So when I think about the kind of reality-warping optimism that it takes for exceptional investors and founders to dream the dream, I think that if you don’t “have kids or want to have kids” then you’re probably not dreaming that dream. And if you’re not, then you’re probably not good at that job.
But when could that not be true?
Don’t Have Kids
Let me envision a few scenarios where someone would check the boxes of both (1) does not currently have kids and (2) does not want kids:
- Financial: They don’t believe they can support children
- Resource Allocation: They prefer to spend their money on other things
- Freedom Maximalists: They don’t want children to stop them from doing what they want to do when they want to do it
- Health: They can’t physically have kids, or having kids would put their lives in danger, or they have some kind of health issue that would make parenting impossible.
- Philosophical: They believe parenting is not a necessary life goal
- Environmental: Believe that having children is ecologically irresponsible
- Skepticism: Worries about bringing children into the current state of the world
- Discomfort: Lack of comfort around children
- Trauma: Difficult upbringings have made them feel unwilling or unfit to have children
The important caveat is that I claim the privilege to live however I want to live, and I allow everyone else the same privilege; let them live how, where, or what they may.

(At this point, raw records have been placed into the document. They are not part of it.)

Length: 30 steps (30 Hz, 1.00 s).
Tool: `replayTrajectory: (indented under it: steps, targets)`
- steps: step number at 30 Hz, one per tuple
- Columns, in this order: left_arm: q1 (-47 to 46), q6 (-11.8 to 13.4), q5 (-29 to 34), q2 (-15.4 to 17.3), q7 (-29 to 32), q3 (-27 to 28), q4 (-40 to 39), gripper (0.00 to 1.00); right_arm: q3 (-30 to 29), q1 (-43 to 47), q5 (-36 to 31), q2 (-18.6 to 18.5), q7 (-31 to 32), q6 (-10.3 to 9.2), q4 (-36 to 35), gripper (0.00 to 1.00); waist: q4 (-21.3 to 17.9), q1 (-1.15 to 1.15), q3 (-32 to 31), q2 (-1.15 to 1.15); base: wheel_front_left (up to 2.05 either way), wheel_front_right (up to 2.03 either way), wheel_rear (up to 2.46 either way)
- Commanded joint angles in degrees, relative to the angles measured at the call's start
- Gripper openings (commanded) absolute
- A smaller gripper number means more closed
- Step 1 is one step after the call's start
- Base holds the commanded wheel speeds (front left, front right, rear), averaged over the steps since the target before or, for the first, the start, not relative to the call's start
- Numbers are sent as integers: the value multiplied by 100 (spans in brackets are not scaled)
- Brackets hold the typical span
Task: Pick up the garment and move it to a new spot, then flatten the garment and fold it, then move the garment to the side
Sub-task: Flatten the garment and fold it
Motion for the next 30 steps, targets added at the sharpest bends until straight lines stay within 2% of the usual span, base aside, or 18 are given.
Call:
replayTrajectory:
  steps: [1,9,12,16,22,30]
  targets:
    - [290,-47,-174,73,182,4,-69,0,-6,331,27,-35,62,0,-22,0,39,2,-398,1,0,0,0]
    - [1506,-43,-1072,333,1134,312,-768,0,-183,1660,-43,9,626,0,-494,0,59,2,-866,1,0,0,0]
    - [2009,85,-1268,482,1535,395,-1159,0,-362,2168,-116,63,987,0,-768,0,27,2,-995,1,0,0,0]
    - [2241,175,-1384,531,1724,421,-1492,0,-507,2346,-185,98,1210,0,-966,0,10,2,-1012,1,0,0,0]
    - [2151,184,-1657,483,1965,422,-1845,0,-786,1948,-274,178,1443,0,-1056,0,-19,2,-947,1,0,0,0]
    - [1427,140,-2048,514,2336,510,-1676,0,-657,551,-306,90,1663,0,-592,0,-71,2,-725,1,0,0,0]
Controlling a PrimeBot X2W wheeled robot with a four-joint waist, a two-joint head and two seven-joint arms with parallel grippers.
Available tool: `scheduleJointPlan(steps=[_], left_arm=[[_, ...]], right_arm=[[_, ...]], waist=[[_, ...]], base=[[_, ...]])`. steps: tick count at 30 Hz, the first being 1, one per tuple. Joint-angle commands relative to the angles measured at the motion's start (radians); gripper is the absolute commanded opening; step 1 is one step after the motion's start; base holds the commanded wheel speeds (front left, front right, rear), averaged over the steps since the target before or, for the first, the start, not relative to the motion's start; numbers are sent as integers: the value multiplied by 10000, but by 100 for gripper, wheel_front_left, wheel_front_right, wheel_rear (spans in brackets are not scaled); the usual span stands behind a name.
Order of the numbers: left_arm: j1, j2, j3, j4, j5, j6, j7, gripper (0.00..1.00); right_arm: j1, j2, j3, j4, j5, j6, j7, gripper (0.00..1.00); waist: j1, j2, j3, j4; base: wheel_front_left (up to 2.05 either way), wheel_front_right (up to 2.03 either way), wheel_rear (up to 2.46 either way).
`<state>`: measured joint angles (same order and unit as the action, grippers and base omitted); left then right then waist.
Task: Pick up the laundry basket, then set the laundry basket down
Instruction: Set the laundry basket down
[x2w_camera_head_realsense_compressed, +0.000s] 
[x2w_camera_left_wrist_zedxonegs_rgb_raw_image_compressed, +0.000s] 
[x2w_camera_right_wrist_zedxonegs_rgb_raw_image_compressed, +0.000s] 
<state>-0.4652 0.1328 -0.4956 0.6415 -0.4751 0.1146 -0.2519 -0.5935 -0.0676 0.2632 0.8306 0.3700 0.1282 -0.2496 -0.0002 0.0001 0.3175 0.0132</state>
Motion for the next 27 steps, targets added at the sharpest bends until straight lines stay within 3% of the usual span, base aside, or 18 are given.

That being said, let me reflect on some of the logic here. I would put each of the above drivers for not having kids into a few buckets:
- Self-Serving: I don’t mean selfish, because its fine to make choices that primarily serve yourself. But justifications like resource allocation, freedom maximalization, or philosophical indifference to having kids are built to serve you.
- Limitation Acceptance: Financial, health, and trauma are all about accepting limitations that your situation has placed you in. Everyone is responsible both for their own choices and for the consequences of their choices. There are plenty of people that, whether financially or mentally, probably shouldn’t have had kids.
- Justifications: Environmental, skeptical, or comfort arguments for not having kids are justifications to make it easier to accept not having kids.
Again, my caveat is that everyone is free to live however they want to live. But my qualifying statement in the aforementioned tweet was NOT that “everyone sucks if they don’t have kids!” It was, instead, that founders and investors specifically, are likely bad at their jobs if they don’t have or want kids.
The self-serving justifications of wanting to spend your time and money on something other than kids leads me to believe that you’re not optimizing for outcomes outside of your own. And usually that kind of self-serving prioritization would make you a bad investor and founder.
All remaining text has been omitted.